WORK REQUIRED.
Scan the entries below. Return every line that includes "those".

DATASET ENTRIES.
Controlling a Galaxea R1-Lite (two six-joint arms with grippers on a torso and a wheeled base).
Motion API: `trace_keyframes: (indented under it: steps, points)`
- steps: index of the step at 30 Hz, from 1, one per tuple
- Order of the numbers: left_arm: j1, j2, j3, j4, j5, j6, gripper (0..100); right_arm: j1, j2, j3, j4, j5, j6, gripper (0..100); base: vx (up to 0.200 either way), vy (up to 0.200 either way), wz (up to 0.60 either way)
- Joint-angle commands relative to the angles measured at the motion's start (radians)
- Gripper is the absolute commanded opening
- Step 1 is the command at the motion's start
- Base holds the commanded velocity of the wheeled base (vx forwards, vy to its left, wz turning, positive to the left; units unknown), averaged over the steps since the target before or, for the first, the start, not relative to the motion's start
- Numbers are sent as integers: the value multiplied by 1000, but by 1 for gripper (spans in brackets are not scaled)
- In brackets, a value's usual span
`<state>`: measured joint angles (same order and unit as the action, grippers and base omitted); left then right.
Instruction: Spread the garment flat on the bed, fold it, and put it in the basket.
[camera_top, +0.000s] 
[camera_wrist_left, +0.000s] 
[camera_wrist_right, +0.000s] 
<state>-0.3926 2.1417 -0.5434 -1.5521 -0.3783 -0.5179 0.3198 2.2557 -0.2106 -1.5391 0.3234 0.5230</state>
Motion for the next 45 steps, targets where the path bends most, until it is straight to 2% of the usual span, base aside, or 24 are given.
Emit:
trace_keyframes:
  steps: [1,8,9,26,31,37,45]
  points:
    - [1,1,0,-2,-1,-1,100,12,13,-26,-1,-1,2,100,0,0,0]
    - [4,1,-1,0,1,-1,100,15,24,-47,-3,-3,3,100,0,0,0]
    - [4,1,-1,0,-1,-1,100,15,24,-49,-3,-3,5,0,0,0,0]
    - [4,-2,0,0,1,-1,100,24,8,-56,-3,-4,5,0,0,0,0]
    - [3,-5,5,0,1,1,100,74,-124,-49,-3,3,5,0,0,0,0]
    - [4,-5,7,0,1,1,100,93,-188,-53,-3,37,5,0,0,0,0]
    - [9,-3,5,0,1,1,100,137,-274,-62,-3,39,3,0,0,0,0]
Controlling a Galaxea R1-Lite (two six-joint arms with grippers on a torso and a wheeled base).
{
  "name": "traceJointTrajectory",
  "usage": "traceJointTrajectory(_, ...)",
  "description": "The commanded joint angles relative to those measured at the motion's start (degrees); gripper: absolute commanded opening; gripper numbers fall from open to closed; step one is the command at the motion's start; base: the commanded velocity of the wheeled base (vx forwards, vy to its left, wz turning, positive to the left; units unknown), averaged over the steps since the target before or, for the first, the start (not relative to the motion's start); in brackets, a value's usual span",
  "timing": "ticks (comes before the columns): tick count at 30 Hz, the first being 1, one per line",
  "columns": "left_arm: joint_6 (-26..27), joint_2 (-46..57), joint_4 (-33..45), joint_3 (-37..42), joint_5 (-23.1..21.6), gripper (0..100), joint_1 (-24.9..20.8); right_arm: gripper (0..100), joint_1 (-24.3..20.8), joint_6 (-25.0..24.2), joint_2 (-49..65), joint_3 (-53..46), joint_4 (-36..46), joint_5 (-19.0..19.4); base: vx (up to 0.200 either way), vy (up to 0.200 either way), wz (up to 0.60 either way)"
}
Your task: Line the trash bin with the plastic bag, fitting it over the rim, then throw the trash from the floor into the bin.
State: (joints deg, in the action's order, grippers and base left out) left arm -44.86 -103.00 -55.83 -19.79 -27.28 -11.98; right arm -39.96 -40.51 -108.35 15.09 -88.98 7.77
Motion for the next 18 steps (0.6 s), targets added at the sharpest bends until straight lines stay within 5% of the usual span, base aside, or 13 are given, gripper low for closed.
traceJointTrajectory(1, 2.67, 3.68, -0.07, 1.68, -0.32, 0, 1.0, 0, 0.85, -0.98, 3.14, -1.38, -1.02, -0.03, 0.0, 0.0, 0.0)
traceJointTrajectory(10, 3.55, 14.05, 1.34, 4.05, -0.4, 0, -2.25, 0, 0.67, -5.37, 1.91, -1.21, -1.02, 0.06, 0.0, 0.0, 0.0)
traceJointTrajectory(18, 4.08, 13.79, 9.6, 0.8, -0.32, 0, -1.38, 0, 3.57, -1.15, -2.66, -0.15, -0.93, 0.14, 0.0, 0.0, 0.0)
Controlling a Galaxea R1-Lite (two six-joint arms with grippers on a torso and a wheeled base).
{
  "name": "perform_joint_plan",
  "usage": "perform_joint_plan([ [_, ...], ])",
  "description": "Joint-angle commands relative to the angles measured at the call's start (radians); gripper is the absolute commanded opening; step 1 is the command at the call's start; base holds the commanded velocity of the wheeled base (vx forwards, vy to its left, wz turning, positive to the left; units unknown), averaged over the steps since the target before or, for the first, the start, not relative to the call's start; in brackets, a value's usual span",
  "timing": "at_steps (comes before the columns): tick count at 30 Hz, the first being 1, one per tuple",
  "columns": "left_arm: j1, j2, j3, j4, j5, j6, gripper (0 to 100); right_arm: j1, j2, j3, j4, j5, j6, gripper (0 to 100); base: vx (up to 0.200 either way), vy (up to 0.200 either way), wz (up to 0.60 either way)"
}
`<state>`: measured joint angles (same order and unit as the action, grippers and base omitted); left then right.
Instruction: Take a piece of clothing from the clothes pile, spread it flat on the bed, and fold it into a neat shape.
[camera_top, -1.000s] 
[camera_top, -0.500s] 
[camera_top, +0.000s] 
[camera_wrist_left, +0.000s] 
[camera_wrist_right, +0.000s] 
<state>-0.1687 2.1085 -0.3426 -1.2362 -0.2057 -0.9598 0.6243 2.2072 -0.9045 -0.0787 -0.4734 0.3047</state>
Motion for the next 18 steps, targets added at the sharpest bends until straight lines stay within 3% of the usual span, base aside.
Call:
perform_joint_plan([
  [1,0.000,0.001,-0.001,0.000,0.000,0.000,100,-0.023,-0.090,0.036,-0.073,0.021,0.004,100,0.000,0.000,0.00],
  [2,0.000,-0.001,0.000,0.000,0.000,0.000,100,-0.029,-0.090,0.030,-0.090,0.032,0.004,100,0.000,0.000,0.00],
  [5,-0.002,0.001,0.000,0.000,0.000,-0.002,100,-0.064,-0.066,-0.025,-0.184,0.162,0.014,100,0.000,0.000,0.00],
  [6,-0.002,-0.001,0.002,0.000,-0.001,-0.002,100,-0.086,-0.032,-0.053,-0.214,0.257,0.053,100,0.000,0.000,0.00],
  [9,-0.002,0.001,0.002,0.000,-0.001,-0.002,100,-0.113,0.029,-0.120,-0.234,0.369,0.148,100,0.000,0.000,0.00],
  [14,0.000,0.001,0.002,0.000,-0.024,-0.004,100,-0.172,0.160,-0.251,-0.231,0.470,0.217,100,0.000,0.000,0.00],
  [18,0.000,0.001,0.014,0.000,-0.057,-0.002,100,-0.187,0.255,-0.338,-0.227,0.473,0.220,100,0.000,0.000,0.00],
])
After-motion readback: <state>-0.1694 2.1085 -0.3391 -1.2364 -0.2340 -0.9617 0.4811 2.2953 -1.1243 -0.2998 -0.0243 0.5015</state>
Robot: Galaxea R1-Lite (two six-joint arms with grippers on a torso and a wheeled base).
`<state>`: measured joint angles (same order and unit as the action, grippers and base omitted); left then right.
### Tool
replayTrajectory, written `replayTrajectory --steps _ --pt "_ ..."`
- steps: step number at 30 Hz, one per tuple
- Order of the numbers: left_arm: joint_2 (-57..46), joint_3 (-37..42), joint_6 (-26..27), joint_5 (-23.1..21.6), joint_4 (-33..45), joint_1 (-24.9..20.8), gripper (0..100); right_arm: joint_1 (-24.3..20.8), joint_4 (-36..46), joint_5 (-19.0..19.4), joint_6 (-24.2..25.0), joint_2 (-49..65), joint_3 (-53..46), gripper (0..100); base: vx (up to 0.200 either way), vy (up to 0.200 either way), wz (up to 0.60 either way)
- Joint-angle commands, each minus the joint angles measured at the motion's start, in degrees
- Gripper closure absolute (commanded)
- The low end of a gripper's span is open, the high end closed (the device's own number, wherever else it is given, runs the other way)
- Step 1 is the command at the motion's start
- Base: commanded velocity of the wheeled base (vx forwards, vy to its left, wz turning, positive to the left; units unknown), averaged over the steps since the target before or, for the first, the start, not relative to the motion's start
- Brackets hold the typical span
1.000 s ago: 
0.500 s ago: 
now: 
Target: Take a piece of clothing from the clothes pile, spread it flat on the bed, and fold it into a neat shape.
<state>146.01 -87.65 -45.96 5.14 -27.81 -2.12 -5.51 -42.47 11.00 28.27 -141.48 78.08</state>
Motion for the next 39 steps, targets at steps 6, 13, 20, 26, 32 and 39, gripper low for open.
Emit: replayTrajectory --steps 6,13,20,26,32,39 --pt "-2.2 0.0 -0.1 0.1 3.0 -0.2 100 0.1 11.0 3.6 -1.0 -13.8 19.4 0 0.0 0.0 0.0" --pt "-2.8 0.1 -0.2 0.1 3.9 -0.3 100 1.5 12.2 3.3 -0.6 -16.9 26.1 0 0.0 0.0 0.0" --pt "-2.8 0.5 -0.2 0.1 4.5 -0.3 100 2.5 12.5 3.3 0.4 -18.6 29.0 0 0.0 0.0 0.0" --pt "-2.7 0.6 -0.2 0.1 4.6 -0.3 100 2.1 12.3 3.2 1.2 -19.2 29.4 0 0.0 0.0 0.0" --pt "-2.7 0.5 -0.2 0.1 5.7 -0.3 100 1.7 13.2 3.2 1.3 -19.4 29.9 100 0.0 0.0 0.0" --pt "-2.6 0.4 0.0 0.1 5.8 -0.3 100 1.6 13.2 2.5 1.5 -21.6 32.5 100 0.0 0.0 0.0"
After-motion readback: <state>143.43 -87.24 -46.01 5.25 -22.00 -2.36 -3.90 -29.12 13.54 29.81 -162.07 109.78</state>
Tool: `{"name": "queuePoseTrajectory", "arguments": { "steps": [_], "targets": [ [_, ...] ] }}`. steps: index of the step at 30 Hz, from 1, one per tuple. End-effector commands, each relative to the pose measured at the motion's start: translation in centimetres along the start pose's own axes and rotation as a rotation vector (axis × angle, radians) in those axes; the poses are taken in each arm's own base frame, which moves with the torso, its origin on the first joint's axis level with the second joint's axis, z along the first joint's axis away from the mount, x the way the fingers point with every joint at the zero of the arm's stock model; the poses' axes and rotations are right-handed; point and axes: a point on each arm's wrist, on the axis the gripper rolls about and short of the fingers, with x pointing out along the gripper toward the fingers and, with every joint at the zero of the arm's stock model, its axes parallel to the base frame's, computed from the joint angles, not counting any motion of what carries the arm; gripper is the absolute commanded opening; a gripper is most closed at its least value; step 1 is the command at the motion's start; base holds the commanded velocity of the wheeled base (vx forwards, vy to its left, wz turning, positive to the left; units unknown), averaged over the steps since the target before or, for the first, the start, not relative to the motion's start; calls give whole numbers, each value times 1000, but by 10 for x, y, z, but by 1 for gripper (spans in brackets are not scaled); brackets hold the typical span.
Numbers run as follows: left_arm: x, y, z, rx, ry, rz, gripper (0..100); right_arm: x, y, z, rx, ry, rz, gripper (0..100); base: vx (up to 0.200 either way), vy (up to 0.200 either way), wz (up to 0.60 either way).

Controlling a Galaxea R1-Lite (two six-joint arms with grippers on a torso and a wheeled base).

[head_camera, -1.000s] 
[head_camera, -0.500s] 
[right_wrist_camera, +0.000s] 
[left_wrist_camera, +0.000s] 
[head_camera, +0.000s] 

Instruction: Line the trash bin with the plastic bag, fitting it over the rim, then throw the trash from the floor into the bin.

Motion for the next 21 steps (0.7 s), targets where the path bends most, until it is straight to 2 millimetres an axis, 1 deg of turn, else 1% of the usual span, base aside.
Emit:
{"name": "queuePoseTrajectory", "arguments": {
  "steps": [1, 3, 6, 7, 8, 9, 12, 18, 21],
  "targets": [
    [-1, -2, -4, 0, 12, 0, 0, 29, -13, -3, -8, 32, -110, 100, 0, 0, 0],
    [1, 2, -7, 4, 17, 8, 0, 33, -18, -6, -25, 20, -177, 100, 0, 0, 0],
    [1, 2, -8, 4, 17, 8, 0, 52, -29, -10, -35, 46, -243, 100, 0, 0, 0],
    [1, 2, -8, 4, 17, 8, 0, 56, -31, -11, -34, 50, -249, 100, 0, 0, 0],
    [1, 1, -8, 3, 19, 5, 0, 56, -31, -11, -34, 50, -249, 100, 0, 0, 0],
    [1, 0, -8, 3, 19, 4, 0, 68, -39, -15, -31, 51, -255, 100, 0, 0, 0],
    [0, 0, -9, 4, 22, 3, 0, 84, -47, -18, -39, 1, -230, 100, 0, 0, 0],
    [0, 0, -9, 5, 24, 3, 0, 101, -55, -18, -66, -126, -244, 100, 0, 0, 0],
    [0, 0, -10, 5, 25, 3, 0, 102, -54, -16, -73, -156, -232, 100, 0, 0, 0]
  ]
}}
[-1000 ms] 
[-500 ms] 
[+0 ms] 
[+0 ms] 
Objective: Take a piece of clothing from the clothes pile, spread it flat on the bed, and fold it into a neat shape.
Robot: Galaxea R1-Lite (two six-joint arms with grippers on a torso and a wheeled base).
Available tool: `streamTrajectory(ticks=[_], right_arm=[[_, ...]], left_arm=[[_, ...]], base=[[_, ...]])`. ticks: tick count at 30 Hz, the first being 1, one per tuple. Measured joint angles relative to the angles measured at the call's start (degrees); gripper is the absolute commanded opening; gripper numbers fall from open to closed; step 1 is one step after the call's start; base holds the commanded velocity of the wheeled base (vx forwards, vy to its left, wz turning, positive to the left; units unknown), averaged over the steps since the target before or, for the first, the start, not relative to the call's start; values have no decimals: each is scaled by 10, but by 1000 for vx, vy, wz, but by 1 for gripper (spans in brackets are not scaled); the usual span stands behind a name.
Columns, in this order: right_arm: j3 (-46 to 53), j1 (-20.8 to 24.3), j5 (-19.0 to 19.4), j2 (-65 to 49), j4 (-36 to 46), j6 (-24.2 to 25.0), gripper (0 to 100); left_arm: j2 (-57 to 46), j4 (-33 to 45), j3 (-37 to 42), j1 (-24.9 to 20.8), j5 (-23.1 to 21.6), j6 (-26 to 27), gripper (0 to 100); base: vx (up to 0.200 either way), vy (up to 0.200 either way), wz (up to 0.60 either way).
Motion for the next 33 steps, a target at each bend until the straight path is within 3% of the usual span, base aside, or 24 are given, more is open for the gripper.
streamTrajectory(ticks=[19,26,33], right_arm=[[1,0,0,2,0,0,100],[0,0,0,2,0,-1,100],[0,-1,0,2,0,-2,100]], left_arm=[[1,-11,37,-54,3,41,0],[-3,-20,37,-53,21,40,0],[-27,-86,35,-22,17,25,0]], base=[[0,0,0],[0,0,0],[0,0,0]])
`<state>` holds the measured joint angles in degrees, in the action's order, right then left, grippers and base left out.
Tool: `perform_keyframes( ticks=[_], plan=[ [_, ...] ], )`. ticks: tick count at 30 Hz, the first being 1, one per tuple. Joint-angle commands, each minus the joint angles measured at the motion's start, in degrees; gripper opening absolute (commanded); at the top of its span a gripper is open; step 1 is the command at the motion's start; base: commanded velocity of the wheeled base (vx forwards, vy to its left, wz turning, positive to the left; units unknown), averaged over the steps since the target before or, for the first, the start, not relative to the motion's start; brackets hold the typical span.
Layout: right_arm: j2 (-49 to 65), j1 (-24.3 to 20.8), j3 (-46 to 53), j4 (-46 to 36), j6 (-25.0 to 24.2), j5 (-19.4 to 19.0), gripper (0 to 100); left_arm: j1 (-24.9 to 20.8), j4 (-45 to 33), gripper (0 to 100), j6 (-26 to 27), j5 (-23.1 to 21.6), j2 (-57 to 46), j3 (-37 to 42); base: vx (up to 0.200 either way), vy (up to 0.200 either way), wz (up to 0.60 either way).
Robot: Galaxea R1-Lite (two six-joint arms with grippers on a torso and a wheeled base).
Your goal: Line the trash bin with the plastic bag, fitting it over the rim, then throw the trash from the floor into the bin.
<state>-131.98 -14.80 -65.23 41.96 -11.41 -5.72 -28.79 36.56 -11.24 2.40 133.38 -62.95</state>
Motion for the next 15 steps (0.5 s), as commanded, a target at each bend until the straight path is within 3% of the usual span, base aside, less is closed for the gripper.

RESULT OF THIS TASK.
  "description": "The commanded joint angles relative to those measured at the motion's start (degrees); gripper: absolute commanded opening; gripper numbers fall from open to closed; step one is the command at the motion's start; base: the commanded velocity of the wheeled base (vx forwards, vy to its left, wz turning, positive to the left; units unknown), averaged over the steps since the target before or, for the first, the start (not relative to the motion's start); in brackets, a value's usual span",
Tool: `{"name": "queuePoseTrajectory", "arguments": { "steps": [_], "targets": [ [_, ...] ] }}`. steps: index of the step at 30 Hz, from 1, one per tuple. End-effector commands, each relative to the pose measured at the motion's start: translation in centimetres along the start pose's own axes and rotation as a rotation vector (axis × angle, radians) in those axes; the poses are taken in each arm's own base frame, which moves with the torso, its origin on the first joint's axis level with the second joint's axis, z along the first joint's axis away from the mount, x the way the fingers point with every joint at the zero of the arm's stock model; the poses' axes and rotations are right-handed; point and axes: a point on each arm's wrist, on the axis the gripper rolls about and short of the fingers, with x pointing out along the gripper toward the fingers and, with every joint at the zero of the arm's stock model, its axes parallel to the base frame's, computed from the joint angles, not counting any motion of what carries the arm; gripper is the absolute commanded opening; a gripper is most closed at its least value; step 1 is the command at the motion's start; base holds the commanded velocity of the wheeled base (vx forwards, vy to its left, wz turning, positive to the left; units unknown), averaged over the steps since the target before or, for the first, the start, not relative to the motion's start; calls give whole numbers, each value times 1000, but by 10 for x, y, z, but by 1 for gripper (spans in brackets are not scaled); brackets hold the typical span.

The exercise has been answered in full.